# Stored data
────────────────
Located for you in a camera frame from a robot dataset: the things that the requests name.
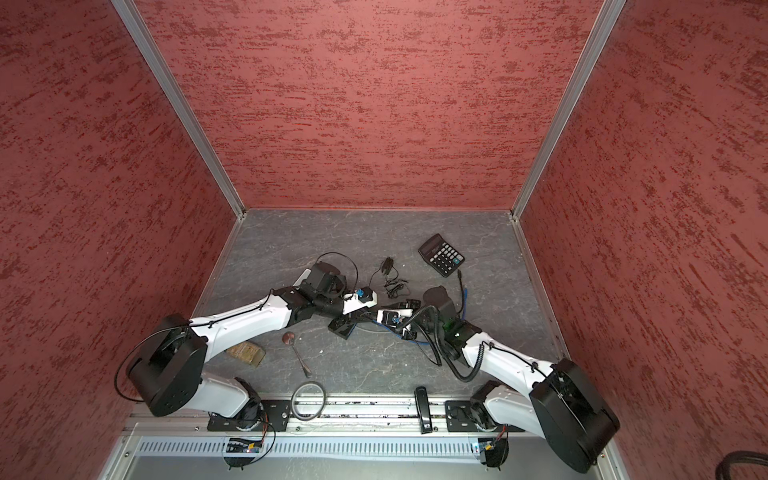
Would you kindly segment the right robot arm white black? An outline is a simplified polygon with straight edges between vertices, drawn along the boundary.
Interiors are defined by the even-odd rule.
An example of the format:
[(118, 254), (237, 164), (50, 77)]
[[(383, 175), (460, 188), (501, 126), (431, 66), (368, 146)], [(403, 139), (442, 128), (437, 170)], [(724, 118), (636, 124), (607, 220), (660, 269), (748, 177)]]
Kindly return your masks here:
[(427, 290), (423, 300), (425, 305), (401, 318), (395, 331), (419, 331), (437, 362), (463, 383), (479, 373), (493, 378), (477, 391), (477, 422), (484, 429), (492, 422), (535, 434), (579, 473), (597, 464), (620, 420), (581, 367), (568, 358), (537, 359), (497, 341), (462, 319), (443, 287)]

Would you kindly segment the black rectangular box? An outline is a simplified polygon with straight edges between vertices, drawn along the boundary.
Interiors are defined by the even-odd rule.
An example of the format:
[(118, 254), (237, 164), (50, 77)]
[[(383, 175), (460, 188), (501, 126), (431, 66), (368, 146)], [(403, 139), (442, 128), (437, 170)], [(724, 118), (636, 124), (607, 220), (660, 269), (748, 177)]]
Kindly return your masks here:
[(353, 313), (339, 316), (328, 324), (328, 330), (343, 340), (347, 340), (358, 324), (358, 315)]

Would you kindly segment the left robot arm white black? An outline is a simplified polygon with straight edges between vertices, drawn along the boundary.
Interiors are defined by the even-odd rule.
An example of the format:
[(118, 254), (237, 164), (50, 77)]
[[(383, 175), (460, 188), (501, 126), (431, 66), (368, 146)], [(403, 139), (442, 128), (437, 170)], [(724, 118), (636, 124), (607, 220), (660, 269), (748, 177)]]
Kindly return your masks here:
[(194, 409), (251, 427), (261, 418), (256, 390), (241, 378), (207, 372), (206, 364), (231, 347), (315, 314), (341, 315), (348, 290), (338, 268), (317, 262), (294, 284), (272, 289), (246, 306), (190, 320), (177, 314), (164, 318), (119, 371), (137, 391), (137, 401), (156, 417)]

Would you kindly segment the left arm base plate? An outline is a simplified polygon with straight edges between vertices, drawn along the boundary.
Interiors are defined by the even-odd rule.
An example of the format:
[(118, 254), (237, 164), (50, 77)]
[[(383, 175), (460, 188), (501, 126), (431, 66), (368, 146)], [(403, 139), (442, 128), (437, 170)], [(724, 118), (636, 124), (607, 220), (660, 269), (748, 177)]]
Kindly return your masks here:
[(210, 413), (207, 430), (255, 434), (271, 426), (277, 432), (284, 432), (289, 418), (288, 400), (249, 400), (234, 417)]

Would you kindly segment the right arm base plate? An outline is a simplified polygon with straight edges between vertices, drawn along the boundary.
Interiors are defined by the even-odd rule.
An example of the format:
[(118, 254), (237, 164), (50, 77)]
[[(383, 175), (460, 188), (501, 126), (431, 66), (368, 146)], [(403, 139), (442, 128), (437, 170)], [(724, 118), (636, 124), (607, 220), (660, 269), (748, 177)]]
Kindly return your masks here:
[(449, 432), (495, 432), (499, 428), (480, 402), (447, 400), (444, 406)]

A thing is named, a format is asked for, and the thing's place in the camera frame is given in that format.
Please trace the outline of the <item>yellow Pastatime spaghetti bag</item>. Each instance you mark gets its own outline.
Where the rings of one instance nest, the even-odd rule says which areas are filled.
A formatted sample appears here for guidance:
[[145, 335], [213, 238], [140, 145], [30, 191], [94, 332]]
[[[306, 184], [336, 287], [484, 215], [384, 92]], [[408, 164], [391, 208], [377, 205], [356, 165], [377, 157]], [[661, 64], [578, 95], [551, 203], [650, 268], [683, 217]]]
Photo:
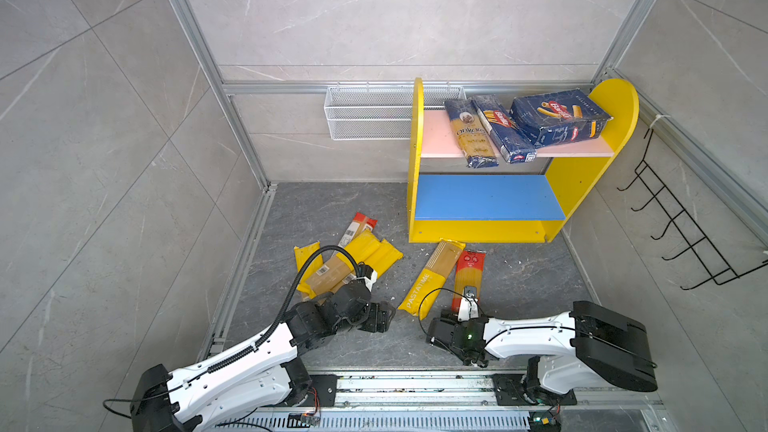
────────────────
# Exercise aim
Gather from the records above every line containing the string "outline".

# Response to this exercise
Would you kindly segment the right robot arm white black? An outline is a simplified polygon with straight edges between vertices, drawn along the boundary.
Would you kindly segment the black rectangular box? An outline is a simplified polygon with straight edges between vertices, drawn along the boundary.
Would you kindly segment the left robot arm white black? An outline is a simplified polygon with straight edges between vertices, drawn along the boundary.
Would you kindly segment the left arm base plate? An outline is a simplified polygon with straight edges between vertices, drawn along the boundary.
Would you kindly segment the right arm base plate? An outline is a simplified polygon with straight edges between vertices, drawn along the boundary.
Please trace the outline of the <item>yellow Pastatime spaghetti bag</item>. Each instance you mark gets its own outline.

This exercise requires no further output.